### WORK INSTRUCTIONS
Your answer should repeat exactly the line containing "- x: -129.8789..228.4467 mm" and all lines after it through the end of the material below, with no other text.

### DATASET EXCERPT
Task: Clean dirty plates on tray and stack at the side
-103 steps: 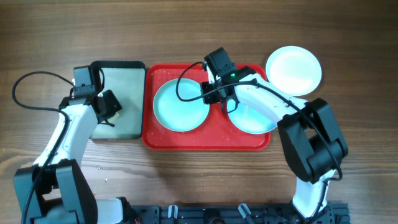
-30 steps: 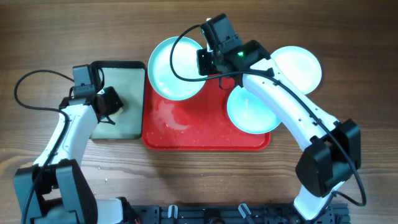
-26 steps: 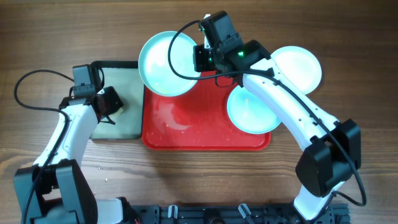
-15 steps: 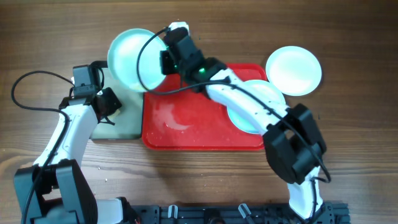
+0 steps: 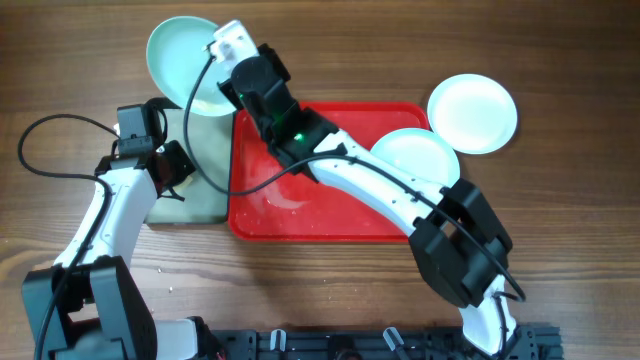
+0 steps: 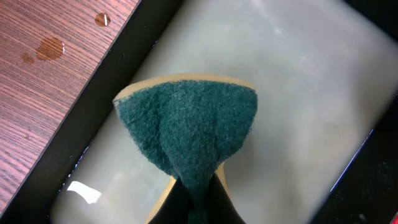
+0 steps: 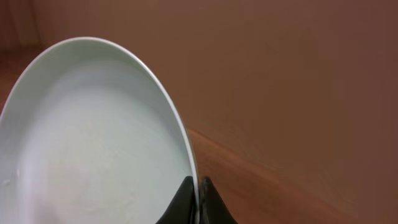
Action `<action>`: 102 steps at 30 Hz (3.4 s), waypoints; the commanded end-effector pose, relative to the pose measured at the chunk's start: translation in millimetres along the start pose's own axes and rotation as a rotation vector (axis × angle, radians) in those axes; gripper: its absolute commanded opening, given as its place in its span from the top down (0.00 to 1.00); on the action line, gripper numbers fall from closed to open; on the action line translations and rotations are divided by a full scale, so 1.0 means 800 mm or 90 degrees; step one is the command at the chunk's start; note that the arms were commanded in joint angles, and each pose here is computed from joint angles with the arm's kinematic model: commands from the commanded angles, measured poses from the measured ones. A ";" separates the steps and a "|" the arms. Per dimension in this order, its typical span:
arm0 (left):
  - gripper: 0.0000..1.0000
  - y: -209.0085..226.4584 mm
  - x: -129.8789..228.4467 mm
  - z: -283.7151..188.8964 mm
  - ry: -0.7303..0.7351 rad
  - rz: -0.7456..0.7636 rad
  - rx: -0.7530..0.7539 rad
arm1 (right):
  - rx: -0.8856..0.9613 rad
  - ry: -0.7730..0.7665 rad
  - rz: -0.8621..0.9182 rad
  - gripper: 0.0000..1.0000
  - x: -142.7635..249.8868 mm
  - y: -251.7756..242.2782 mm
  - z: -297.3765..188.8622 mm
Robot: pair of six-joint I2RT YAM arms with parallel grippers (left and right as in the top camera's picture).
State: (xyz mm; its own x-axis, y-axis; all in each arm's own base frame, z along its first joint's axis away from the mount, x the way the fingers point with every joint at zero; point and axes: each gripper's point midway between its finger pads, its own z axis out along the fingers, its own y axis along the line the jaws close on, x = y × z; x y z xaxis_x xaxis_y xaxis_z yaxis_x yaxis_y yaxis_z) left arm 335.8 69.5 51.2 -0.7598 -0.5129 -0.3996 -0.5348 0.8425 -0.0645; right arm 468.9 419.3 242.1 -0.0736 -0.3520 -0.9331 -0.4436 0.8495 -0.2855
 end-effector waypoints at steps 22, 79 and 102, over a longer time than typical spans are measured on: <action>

### SOLUTION
  - x: -129.8789..228.4467 mm
  - z: -283.7151..188.8964 mm
  - ry: -0.7303..0.7351 rad
  - rz: -0.7456..0.7636 rad
  - rx: -0.7530..0.7539 rad
arm1 (right):
  - rx: -0.8856..0.9613 rad
  - ry: -0.7730..0.7665 rad
  - rz: -0.8621..0.9182 rad
  - gripper: 0.0000..1.0000
  - x: -142.7635..249.8868 mm
  - y: -251.7756..242.2782 mm
  - z: -297.3765..188.8622 mm
Robot: pair of six-joint I2RT YAM arms with parallel grippers (left and right as in the top camera's picture).
State: (xyz mm; its own x-axis, y-axis; all in each arm's own base frame, z along its first joint's axis away from the mount, x the way the fingers point with every joint at zero; point and axes: each gripper's point midway between its finger pads, its own z axis out along the fingers, its own y axis along the line the jaws close on, x = y × z; x y z xaxis_x xaxis_y xaxis_z yaxis_x yaxis_y yaxis_z) left arm 335.8 69.5 51.2 -0.7598 -0.5129 -0.3996 -0.5348 0.8425 -0.0645; right arm 468.9 419.3 242.1 -0.0736 -0.3520 -0.9331 -0.4436 0.8495 -0.2855
 end-effector waypoints at steps 22, 79 and 102, over a longer time than typical spans are measured on: <action>

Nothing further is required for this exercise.